Variational Autoencoder Framework for Hyperspectral Retrievals (Hyper-VAE) of Phytoplankton Absorption and Chlorophyll a in Coastal Waters for NASA's EMIT and PACE Missions
Jiadong Lou, Bingqing Liu, Yuanheng Xiong, Xiaodong Zhang, Xu Yuan
TL;DR
The paper tackles the problem of retrieving phytoplankton optical properties, specifically $a_{phy}$ and $Chl ext{-}a$, from hyperspectral $R_{rs}$ in coastal waters where one-to-many mappings are common. It introduces Hyper-VAE, with two dedicated VAEs (VAE-$a_{phy}$ and VAE-Chl-a), to efficiently learn latent representations and generate high-fidelity, uncertainty-aware predictions for NASA's EMIT and PACE missions, comparing against MDN baselines and a modified MDN (M-MDN). Across eight performance metrics and unseen Galveston Bay data, the VAE-based approach demonstrates superior stability, lower bias, and better generalization, particularly for high-dimensional $a_{phy}$ retrievals.
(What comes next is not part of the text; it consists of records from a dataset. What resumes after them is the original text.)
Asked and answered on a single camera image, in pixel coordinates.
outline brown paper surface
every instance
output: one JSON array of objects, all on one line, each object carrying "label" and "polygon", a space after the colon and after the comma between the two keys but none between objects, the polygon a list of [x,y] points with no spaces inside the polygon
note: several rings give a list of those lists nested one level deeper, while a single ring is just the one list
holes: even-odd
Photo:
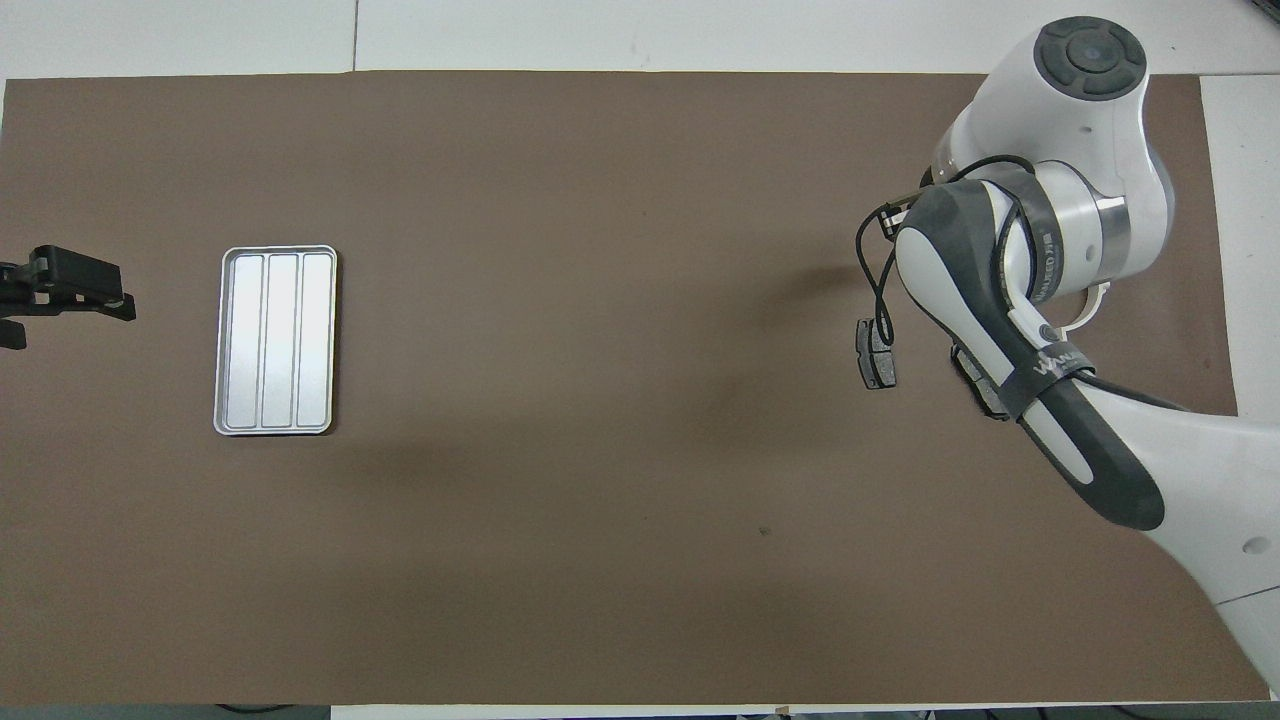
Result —
[{"label": "brown paper surface", "polygon": [[[118,263],[138,319],[0,355],[0,702],[1265,697],[896,279],[861,387],[851,231],[979,81],[10,81],[3,259]],[[1147,119],[1174,236],[1073,340],[1233,413],[1198,81]],[[335,427],[221,437],[220,258],[294,243],[342,254]]]}]

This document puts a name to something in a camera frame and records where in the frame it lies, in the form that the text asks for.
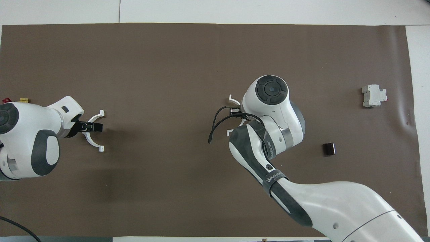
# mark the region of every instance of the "black button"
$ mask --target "black button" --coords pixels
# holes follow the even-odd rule
[[[276,96],[279,93],[280,86],[276,82],[269,82],[264,87],[264,92],[269,96]]]
[[[281,93],[278,96],[270,98],[270,103],[272,105],[280,104],[283,100],[285,100],[285,94]]]
[[[267,101],[269,98],[262,87],[257,87],[257,94],[263,101]]]
[[[82,114],[78,114],[76,115],[74,118],[72,118],[72,120],[70,120],[70,122],[76,122],[78,121],[78,119],[82,116]]]
[[[0,125],[7,123],[9,114],[6,111],[0,111]]]
[[[263,76],[262,78],[260,78],[260,79],[257,81],[257,83],[258,83],[258,84],[260,84],[260,85],[264,85],[264,84],[266,84],[267,82],[272,81],[272,80],[273,80],[273,77],[272,77],[272,76]]]
[[[281,79],[278,78],[278,79],[276,79],[276,82],[281,86],[281,90],[283,92],[287,91],[287,85],[285,85],[284,81],[282,81]]]
[[[69,112],[69,109],[66,106],[62,106],[61,109],[63,109],[64,112]]]

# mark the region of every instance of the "black strap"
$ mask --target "black strap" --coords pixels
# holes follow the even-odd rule
[[[271,172],[269,172],[266,177],[263,180],[263,190],[270,196],[270,188],[272,187],[273,183],[275,183],[277,180],[281,179],[282,177],[287,178],[284,173],[282,173],[280,170],[275,169]]]

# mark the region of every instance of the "cable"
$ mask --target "cable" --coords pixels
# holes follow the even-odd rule
[[[219,113],[221,110],[226,109],[226,108],[227,108],[227,106],[224,106],[224,107],[222,107],[222,108],[218,109],[218,111],[215,113],[214,121],[212,122],[212,128],[214,127],[215,120],[216,120],[216,116],[218,116],[218,113]]]
[[[258,116],[256,116],[256,115],[254,115],[254,114],[250,114],[250,113],[233,113],[233,114],[231,114],[231,115],[229,115],[229,116],[227,116],[227,117],[225,117],[225,118],[223,118],[223,119],[221,119],[215,126],[212,126],[212,130],[211,130],[211,133],[209,134],[209,138],[208,138],[208,143],[210,144],[211,143],[211,141],[212,141],[212,136],[213,136],[213,133],[214,133],[214,131],[215,131],[215,129],[216,129],[216,127],[218,127],[218,125],[219,124],[221,124],[222,122],[224,122],[225,120],[227,120],[227,119],[229,119],[229,118],[231,118],[231,117],[242,117],[242,116],[251,116],[251,117],[253,117],[253,118],[256,118],[258,121],[260,121],[260,123],[263,125],[263,127],[264,127],[264,123],[263,123],[263,121],[258,117]]]
[[[39,239],[39,237],[37,236],[37,235],[35,235],[33,232],[31,232],[29,229],[27,229],[26,227],[24,227],[24,226],[22,226],[22,225],[20,225],[19,223],[17,223],[17,222],[14,222],[14,221],[12,221],[12,220],[10,220],[10,219],[7,219],[7,218],[5,218],[5,217],[2,217],[2,216],[0,216],[0,219],[1,220],[3,220],[3,221],[5,221],[5,222],[8,222],[8,223],[11,223],[11,224],[13,224],[13,225],[15,225],[15,226],[17,226],[18,228],[20,228],[20,229],[22,229],[23,231],[25,231],[25,232],[27,232],[27,233],[29,233],[37,242],[41,242],[41,240]]]

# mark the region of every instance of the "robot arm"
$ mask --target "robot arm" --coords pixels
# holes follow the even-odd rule
[[[333,242],[422,242],[370,188],[352,182],[296,184],[273,167],[269,160],[300,143],[304,134],[304,119],[290,103],[284,80],[271,75],[257,79],[242,100],[242,110],[259,116],[263,124],[252,121],[234,129],[230,151],[296,222]]]
[[[48,106],[0,105],[0,180],[45,176],[57,165],[58,138],[69,134],[84,113],[70,96]]]

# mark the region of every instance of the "black joint cap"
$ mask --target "black joint cap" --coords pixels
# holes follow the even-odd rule
[[[334,143],[325,143],[322,145],[322,147],[324,148],[324,154],[325,155],[335,155],[336,154],[336,149],[335,149]]]
[[[277,105],[285,100],[288,94],[285,82],[272,75],[261,77],[257,81],[255,92],[258,99],[268,105]]]
[[[15,127],[19,119],[18,109],[12,103],[0,105],[0,134],[7,133]]]

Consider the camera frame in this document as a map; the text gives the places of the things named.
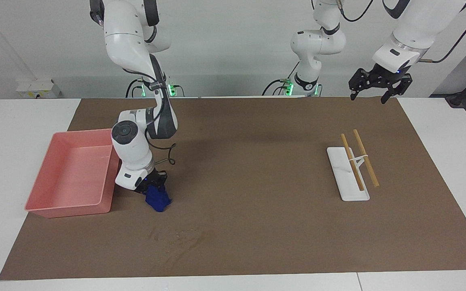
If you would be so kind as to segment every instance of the wooden stick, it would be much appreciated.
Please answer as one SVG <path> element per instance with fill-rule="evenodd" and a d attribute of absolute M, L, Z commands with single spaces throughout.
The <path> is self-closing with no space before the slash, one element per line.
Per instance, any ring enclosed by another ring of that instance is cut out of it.
<path fill-rule="evenodd" d="M 344 136 L 344 134 L 341 134 L 341 140 L 343 140 L 344 150 L 346 151 L 346 156 L 348 156 L 348 159 L 350 160 L 350 166 L 352 167 L 355 180 L 357 181 L 357 186 L 359 186 L 359 191 L 364 191 L 364 186 L 362 186 L 362 181 L 359 176 L 359 172 L 357 171 L 357 166 L 355 165 L 354 160 L 352 160 L 354 156 L 350 152 L 350 148 L 348 147 L 348 141 L 346 140 L 346 136 Z"/>
<path fill-rule="evenodd" d="M 361 137 L 359 136 L 359 132 L 357 129 L 354 129 L 355 138 L 357 139 L 357 144 L 359 144 L 359 149 L 362 155 L 367 155 L 366 149 L 362 144 Z M 377 176 L 375 176 L 375 172 L 373 171 L 373 167 L 371 166 L 370 158 L 368 156 L 364 157 L 364 164 L 366 165 L 366 169 L 368 169 L 368 173 L 370 173 L 371 181 L 373 182 L 374 187 L 379 187 L 379 181 L 377 180 Z"/>

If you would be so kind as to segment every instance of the white table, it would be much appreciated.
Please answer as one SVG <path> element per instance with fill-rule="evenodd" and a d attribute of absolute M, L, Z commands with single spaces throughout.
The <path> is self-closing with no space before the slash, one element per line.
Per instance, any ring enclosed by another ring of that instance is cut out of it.
<path fill-rule="evenodd" d="M 466 216 L 466 113 L 443 99 L 399 99 Z M 0 100 L 0 271 L 26 217 L 50 137 L 70 125 L 79 99 Z M 459 291 L 466 271 L 329 273 L 0 282 L 0 290 Z"/>

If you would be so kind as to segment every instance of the brown mat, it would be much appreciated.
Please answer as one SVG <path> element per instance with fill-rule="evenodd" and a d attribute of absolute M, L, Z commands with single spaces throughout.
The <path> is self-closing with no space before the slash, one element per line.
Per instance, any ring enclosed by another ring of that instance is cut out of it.
<path fill-rule="evenodd" d="M 70 131 L 152 102 L 84 99 Z M 108 214 L 28 214 L 0 280 L 466 269 L 466 218 L 395 99 L 173 104 L 172 205 L 116 186 Z M 340 199 L 326 153 L 352 129 L 381 182 L 367 202 Z"/>

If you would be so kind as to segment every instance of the blue object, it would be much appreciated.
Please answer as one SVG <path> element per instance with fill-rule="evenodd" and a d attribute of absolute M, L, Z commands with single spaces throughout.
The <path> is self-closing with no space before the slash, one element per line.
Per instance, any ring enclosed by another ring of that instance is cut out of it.
<path fill-rule="evenodd" d="M 145 202 L 152 206 L 157 212 L 163 212 L 165 208 L 170 205 L 172 200 L 168 197 L 168 193 L 165 190 L 165 186 L 159 188 L 155 186 L 148 186 L 146 192 L 143 192 L 143 195 L 146 195 Z"/>

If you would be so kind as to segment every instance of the black circular joint cap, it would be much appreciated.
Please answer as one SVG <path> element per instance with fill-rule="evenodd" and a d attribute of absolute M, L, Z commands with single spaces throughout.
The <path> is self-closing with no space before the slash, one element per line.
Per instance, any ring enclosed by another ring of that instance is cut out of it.
<path fill-rule="evenodd" d="M 118 122 L 112 128 L 112 138 L 119 144 L 129 144 L 138 134 L 136 123 L 125 120 Z"/>

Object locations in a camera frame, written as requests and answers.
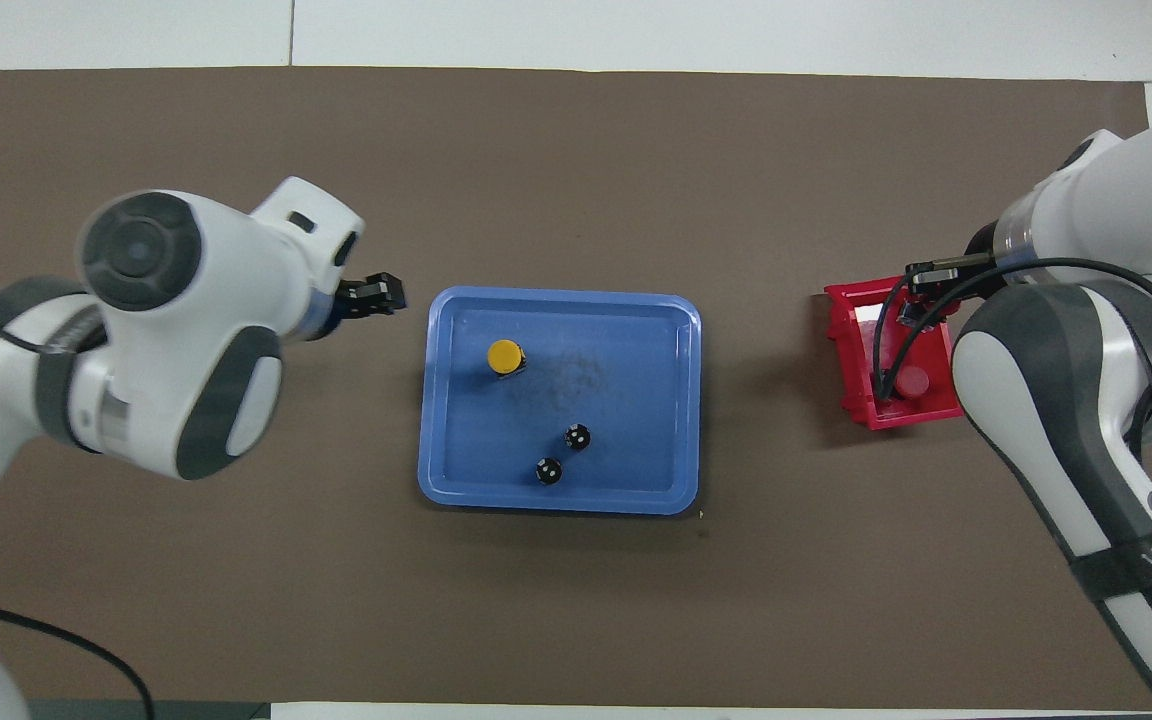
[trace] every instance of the brown table surface
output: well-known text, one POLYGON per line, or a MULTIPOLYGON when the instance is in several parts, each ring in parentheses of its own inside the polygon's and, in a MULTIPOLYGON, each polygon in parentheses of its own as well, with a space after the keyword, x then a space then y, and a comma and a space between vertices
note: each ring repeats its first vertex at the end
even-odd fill
MULTIPOLYGON (((410 309, 289 347, 250 456, 177 483, 37 441, 0 604, 164 698, 1152 708, 965 420, 838 407, 824 285, 963 250, 1142 88, 472 69, 0 71, 0 286, 73 276, 88 213, 288 174, 367 219, 410 309), (448 510, 416 484, 430 301, 661 291, 704 319, 702 492, 672 520, 448 510)), ((129 697, 1 628, 36 697, 129 697)))

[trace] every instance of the blue tray
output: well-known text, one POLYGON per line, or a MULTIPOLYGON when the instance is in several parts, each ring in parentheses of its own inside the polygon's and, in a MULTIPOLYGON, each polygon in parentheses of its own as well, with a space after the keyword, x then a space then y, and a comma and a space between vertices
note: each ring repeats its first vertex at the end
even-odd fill
POLYGON ((444 505, 673 515, 696 498, 700 314, 672 295, 452 287, 429 311, 420 488, 444 505), (522 346, 498 378, 488 347, 522 346), (586 425, 571 450, 563 432, 586 425), (562 462, 544 486, 541 457, 562 462))

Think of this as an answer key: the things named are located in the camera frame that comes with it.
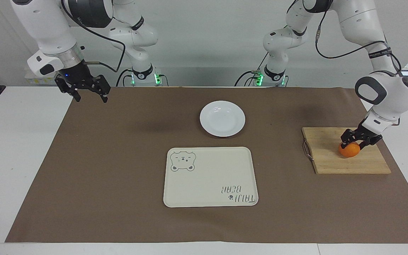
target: white wall
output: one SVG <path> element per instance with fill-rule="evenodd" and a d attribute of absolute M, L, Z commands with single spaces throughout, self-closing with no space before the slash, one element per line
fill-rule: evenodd
<path fill-rule="evenodd" d="M 17 20 L 10 0 L 0 0 L 0 83 L 26 85 L 23 68 L 37 50 L 35 42 Z M 152 62 L 168 75 L 172 85 L 232 85 L 245 70 L 255 69 L 265 51 L 264 34 L 285 25 L 285 12 L 293 0 L 139 0 L 146 21 L 159 30 L 160 41 L 147 50 Z M 408 1 L 376 0 L 384 32 L 403 65 L 408 63 Z M 316 15 L 308 31 L 313 38 L 322 14 Z M 97 29 L 102 34 L 108 29 Z M 100 60 L 116 66 L 119 51 L 79 27 L 72 28 L 87 61 Z M 327 55 L 357 47 L 346 42 L 335 13 L 329 13 L 319 41 Z M 313 39 L 289 51 L 290 86 L 353 87 L 371 71 L 366 52 L 336 60 L 321 58 Z M 111 83 L 116 76 L 101 68 Z"/>

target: green led light
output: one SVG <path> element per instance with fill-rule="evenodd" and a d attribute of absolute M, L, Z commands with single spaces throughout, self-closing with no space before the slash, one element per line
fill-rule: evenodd
<path fill-rule="evenodd" d="M 264 79 L 264 76 L 262 74 L 259 74 L 259 77 L 256 80 L 256 86 L 262 86 L 263 79 Z"/>
<path fill-rule="evenodd" d="M 162 79 L 160 79 L 157 74 L 154 74 L 154 76 L 155 76 L 155 83 L 159 85 L 162 82 Z"/>

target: wooden cutting board
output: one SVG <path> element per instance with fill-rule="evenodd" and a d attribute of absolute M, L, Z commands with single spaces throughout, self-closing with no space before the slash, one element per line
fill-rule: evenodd
<path fill-rule="evenodd" d="M 377 145 L 365 147 L 353 158 L 340 155 L 338 145 L 346 129 L 347 127 L 302 128 L 304 149 L 309 150 L 316 174 L 390 174 L 390 168 Z"/>

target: table
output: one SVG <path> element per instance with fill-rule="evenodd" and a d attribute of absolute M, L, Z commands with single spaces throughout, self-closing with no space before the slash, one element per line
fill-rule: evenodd
<path fill-rule="evenodd" d="M 0 96 L 0 253 L 29 254 L 59 250 L 78 253 L 87 250 L 117 254 L 118 251 L 178 252 L 215 250 L 234 253 L 264 250 L 269 254 L 402 254 L 408 245 L 317 245 L 317 244 L 2 244 L 23 203 L 72 98 L 58 93 L 55 87 L 8 87 Z M 402 124 L 388 129 L 384 140 L 408 181 L 408 112 Z"/>

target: white tray
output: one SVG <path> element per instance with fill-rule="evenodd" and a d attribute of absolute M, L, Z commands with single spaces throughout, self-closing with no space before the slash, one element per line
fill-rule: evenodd
<path fill-rule="evenodd" d="M 167 207 L 252 206 L 258 201 L 245 147 L 173 148 L 166 160 Z"/>

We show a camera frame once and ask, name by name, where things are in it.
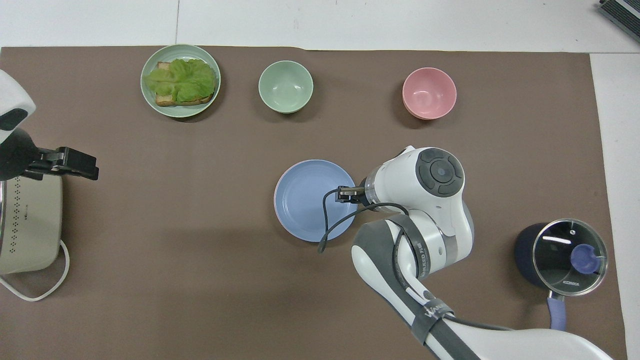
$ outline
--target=purple handle
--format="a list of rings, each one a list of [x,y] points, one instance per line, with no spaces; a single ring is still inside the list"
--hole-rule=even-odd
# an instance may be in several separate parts
[[[547,305],[549,306],[549,314],[551,315],[551,329],[565,331],[566,308],[564,307],[564,300],[548,297]]]

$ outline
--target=black clamp
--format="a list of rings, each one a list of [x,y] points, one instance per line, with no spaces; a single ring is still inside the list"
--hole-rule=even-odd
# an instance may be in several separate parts
[[[99,169],[96,159],[70,147],[58,147],[56,150],[38,148],[39,159],[29,164],[22,176],[42,180],[43,174],[81,176],[98,180]]]
[[[430,300],[415,314],[413,324],[411,324],[411,333],[421,344],[424,344],[433,326],[449,313],[453,314],[453,310],[444,301]]]
[[[338,186],[338,191],[335,193],[336,202],[363,204],[362,199],[366,199],[364,186]]]

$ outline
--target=pink bowl
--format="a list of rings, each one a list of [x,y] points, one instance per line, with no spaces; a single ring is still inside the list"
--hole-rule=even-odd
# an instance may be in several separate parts
[[[453,80],[440,69],[423,67],[409,74],[402,87],[404,107],[418,119],[431,120],[448,114],[458,92]]]

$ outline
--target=toast
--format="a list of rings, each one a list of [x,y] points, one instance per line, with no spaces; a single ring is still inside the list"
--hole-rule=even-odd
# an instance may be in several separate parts
[[[164,70],[169,70],[169,64],[170,63],[165,63],[165,62],[158,62],[158,68],[159,69],[164,69]],[[207,102],[211,101],[211,98],[213,97],[213,94],[207,96],[207,97],[203,97],[203,98],[199,98],[199,99],[193,99],[192,101],[174,101],[173,100],[173,95],[169,94],[169,95],[165,95],[165,96],[160,96],[158,94],[156,94],[156,104],[158,106],[191,106],[191,105],[200,105],[200,104],[206,104]]]

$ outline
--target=white appliance
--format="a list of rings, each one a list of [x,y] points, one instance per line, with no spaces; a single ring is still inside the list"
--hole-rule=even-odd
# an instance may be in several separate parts
[[[0,182],[0,274],[41,270],[58,257],[62,178]]]

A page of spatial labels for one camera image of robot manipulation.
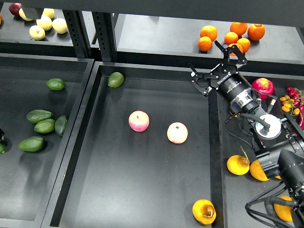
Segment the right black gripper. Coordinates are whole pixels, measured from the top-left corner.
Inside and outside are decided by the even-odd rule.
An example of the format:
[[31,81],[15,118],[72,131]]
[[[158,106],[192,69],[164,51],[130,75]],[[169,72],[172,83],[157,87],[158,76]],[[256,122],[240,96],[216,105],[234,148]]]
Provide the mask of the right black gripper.
[[[211,70],[213,76],[218,76],[216,79],[209,80],[207,74],[198,72],[191,63],[188,64],[191,69],[190,83],[203,95],[209,96],[212,89],[215,89],[219,95],[226,101],[234,101],[240,94],[245,92],[250,93],[252,86],[239,73],[238,69],[247,64],[245,55],[240,51],[237,45],[231,47],[223,47],[217,40],[214,41],[217,48],[223,53],[223,62],[218,64]],[[235,54],[237,64],[229,64],[230,54]]]

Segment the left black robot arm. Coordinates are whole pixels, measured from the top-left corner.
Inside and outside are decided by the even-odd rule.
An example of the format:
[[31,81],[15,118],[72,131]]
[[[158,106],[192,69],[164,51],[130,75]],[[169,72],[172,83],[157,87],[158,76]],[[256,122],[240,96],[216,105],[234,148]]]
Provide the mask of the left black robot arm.
[[0,143],[4,143],[4,131],[2,129],[0,129]]
The study highlights the practical potential of VAEs for hyperspectral ocean color applications, outlines forward pathways including data augmentation with radiative transfer models, and suggests multi-head extensions to predict multiple IOPs simultaneously for future missions like GLIMR and SBG.
Abstract
Phytoplankton absorb and scatter light in unique ways, subtly altering the color of water, changes that are often minor for human eyes to detect but can be captured by sensitive ocean color instruments onboard satellites from space. Hyperspectral sensors, paired with advanced algorithms, are expected to significantly enhance the characterization of phytoplankton community composition, especially in coastal waters where ocean color remote sensing applications have historically encountered significant challenges. This study presents novel machine learning-based solutions for NASA's hyperspectral missions, including EMIT and PACE, tackling high-fidelity retrievals of phytoplankton absorption coefficient and chlorophyll a from their hyperspectral remote sensing reflectance. Given that a single Rrs spectrum may correspond to varied combinations of inherent optical properties and associated concentrations, the Variational Autoencoder (VAE) is used as a backbone in this study to handle such multi-distribution prediction problems. We first time tailor the VAE model with innovative designs to achieve hyperspectral retrievals of aphy and of Chl-a from hyperspectral Rrs in optically complex estuarine-coastal waters. Validation with extensive experimental observation demonstrates superior performance of the VAE models with high precision and low bias. The in-depth analysis of VAE's advanced model structures and learning designs highlights the improvement and advantages of VAE-based solutions over the mixture density network (MDN) approach, particularly on high-dimensional data, such as PACE. Our study provides strong evidence that current EMIT and PACE hyperspectral data as well as the upcoming Surface Biology Geology mission will open new pathways toward a better understanding of phytoplankton community dynamics in aquatic ecosystems when integrated with AI technologies.